Equities Take a Breather, ECB Decides on Mon. Policy
US and Asian Equities traded in negative waters as the optimism around a coronavirus-aid package in the US has faded. The US Congress approved a stopgap government funding bill to prevent a government shutdown this week, but they were unable to find common ground over a covid-relief package. As for today, the main event is likely to be the ECB monetary policy decision, with the Bank nearly certain to unleash more stimulus.

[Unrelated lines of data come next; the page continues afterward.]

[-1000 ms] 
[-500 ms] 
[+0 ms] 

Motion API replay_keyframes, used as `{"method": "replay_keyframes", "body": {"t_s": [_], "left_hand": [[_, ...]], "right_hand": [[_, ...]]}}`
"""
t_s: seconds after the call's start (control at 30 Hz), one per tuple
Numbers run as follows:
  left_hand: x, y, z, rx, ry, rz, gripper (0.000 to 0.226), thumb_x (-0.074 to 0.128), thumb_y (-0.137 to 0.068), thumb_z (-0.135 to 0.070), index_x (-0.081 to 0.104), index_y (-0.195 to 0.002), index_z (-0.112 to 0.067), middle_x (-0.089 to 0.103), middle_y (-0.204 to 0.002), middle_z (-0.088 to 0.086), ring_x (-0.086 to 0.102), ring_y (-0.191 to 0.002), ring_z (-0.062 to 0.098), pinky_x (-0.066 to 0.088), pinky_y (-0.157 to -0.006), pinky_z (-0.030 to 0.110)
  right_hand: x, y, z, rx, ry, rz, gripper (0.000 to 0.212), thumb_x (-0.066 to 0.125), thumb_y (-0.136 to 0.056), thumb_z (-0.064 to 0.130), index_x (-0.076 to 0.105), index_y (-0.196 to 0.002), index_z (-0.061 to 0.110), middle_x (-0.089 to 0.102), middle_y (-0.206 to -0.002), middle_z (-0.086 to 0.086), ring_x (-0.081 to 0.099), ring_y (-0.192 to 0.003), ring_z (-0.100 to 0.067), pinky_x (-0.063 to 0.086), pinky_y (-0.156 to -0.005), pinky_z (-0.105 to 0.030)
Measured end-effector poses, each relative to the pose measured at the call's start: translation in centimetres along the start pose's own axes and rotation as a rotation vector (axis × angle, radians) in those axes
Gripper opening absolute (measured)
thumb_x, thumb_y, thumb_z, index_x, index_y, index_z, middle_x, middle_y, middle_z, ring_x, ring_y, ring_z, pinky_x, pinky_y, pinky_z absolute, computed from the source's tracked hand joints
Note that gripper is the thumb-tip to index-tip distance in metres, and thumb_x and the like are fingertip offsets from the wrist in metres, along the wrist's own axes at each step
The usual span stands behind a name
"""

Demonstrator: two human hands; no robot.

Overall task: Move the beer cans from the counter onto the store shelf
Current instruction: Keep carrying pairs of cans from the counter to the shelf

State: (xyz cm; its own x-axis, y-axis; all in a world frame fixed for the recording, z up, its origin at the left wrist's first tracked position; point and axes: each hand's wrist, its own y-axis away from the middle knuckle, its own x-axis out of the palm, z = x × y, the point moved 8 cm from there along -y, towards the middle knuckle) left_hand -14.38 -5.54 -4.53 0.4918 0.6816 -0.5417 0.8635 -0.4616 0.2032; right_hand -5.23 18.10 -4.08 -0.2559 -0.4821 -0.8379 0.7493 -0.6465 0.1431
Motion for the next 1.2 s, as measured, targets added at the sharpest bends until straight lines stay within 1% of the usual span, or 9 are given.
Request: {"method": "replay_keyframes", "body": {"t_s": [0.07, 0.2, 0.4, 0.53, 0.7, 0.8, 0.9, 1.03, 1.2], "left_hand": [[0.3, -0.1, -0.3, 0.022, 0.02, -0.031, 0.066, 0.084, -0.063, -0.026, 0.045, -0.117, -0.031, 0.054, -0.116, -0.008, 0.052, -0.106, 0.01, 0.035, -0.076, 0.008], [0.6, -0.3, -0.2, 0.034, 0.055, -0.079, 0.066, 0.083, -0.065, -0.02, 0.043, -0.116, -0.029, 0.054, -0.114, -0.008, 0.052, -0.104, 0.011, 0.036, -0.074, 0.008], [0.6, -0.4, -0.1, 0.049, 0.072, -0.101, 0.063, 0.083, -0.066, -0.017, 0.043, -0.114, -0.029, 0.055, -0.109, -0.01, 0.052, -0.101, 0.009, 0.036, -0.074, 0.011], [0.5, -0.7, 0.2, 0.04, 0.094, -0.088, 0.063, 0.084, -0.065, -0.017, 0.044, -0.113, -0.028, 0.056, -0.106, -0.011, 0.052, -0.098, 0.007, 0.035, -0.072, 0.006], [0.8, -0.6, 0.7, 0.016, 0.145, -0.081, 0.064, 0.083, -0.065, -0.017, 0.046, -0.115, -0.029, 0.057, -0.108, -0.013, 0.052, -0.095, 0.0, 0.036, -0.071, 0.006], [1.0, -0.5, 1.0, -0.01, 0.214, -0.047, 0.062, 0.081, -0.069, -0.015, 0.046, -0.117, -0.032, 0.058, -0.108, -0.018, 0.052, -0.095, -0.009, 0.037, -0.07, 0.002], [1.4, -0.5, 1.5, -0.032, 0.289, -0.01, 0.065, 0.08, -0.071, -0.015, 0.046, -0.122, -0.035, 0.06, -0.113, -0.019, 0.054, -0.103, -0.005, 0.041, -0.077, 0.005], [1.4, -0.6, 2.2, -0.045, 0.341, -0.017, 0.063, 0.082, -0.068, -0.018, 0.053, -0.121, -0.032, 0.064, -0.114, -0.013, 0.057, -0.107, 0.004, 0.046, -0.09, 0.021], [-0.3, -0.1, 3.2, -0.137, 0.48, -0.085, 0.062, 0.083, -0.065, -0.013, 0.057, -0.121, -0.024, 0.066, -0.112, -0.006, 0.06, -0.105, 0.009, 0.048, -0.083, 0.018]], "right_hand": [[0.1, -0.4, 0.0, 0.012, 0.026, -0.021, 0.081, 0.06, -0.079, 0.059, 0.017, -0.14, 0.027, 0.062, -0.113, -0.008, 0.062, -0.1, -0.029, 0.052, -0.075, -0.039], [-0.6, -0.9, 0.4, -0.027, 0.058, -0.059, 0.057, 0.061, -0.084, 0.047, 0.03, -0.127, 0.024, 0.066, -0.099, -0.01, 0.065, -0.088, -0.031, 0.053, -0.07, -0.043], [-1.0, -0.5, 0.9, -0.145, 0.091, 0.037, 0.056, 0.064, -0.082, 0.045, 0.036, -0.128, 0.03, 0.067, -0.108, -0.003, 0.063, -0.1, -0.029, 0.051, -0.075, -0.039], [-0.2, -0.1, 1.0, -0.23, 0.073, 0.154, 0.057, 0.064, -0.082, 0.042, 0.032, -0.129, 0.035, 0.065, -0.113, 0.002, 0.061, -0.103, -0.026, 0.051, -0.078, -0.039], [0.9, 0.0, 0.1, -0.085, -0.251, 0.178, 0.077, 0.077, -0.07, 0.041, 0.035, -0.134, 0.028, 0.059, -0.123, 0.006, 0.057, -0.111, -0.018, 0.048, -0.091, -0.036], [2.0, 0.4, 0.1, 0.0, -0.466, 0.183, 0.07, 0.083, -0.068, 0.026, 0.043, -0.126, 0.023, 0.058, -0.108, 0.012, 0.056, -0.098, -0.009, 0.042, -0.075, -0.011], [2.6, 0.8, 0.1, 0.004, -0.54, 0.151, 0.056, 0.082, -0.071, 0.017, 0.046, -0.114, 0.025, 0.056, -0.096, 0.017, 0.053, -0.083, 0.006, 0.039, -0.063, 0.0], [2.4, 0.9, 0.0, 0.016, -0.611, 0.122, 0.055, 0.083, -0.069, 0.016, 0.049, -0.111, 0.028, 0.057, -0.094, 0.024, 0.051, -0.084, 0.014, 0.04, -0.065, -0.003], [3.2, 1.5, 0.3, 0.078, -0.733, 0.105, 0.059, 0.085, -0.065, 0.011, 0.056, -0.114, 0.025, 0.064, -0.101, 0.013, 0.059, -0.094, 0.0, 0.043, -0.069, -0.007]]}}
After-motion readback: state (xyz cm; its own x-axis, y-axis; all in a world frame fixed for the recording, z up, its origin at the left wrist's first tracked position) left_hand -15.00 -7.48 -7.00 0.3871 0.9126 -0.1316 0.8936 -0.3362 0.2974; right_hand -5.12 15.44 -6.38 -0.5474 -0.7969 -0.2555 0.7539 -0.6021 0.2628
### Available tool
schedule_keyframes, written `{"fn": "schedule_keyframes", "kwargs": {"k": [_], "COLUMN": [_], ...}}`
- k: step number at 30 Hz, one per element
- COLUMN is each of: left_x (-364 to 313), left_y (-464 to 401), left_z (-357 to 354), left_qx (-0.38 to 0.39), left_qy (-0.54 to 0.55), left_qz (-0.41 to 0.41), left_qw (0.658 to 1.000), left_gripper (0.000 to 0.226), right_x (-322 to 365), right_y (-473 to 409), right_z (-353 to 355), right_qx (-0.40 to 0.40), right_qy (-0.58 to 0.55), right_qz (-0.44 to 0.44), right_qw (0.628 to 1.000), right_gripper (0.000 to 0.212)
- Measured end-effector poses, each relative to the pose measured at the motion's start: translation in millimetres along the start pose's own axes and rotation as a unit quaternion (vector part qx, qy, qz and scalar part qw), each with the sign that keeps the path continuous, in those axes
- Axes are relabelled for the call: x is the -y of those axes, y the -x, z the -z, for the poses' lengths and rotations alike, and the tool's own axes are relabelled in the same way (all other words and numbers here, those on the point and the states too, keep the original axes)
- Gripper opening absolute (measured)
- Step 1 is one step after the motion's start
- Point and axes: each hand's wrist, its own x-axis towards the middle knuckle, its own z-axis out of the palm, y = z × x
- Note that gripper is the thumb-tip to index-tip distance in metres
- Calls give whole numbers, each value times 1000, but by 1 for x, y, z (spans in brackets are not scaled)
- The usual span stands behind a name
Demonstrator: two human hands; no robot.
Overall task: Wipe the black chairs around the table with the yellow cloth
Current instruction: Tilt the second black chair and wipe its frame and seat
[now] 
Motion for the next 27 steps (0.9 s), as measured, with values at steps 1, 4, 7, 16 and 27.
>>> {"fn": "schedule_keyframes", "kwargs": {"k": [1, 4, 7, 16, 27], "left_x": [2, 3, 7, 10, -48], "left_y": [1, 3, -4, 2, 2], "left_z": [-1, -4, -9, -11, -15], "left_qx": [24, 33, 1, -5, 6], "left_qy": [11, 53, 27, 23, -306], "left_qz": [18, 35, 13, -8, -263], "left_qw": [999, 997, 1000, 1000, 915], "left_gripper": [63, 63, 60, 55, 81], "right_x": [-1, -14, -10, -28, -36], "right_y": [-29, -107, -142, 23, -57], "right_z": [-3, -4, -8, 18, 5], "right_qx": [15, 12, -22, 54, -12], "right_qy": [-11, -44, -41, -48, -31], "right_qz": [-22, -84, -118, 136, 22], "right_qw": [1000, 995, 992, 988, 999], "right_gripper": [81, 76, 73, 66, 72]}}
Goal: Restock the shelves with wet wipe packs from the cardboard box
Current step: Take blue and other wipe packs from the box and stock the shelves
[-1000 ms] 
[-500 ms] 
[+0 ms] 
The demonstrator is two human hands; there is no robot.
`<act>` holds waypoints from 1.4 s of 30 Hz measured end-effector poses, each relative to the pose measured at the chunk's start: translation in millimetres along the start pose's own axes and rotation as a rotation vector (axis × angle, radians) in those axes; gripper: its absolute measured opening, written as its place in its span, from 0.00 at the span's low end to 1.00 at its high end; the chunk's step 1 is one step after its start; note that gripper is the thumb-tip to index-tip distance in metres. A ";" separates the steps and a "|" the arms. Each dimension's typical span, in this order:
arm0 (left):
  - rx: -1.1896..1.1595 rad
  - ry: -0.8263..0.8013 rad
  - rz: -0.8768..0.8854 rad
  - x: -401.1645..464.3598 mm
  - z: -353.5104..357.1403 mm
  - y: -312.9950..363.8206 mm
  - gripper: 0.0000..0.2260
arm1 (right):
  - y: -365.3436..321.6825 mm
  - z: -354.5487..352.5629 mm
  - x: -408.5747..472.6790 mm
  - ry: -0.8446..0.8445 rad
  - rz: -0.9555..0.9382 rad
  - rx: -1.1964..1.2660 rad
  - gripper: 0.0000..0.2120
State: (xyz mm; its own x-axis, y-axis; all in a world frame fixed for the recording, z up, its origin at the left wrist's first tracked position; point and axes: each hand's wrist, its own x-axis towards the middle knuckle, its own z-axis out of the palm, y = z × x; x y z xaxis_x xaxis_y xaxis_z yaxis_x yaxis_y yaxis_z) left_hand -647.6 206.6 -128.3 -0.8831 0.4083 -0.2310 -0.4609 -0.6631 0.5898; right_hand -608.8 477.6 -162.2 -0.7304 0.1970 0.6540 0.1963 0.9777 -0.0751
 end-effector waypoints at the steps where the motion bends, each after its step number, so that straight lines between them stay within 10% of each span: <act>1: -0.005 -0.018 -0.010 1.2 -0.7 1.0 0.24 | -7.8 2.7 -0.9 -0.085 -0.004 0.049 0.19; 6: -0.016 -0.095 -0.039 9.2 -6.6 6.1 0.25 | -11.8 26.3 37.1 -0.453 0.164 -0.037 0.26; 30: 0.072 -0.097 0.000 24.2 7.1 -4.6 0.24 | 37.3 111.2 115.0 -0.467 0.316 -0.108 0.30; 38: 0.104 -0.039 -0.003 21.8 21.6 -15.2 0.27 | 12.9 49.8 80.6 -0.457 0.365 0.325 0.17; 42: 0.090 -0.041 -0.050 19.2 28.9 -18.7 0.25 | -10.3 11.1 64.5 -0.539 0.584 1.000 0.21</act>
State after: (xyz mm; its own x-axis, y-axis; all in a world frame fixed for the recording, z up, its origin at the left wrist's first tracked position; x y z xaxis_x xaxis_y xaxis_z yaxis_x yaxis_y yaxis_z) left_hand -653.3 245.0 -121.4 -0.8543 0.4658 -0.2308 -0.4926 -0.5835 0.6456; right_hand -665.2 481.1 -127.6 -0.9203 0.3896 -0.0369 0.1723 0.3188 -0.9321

The big question is how large this additional action will be.
Equities Correct Lower on US Stimulus Uncertainty
The US dollar traded higher against all but two of the other G10 currencies on Wednesday and during the Asian session Thursday. It gained the most versus NOK, NZD, SEK, and JPY in that order, while it underperformed only against AUD. The greenback was found virtually unchanged against CAD.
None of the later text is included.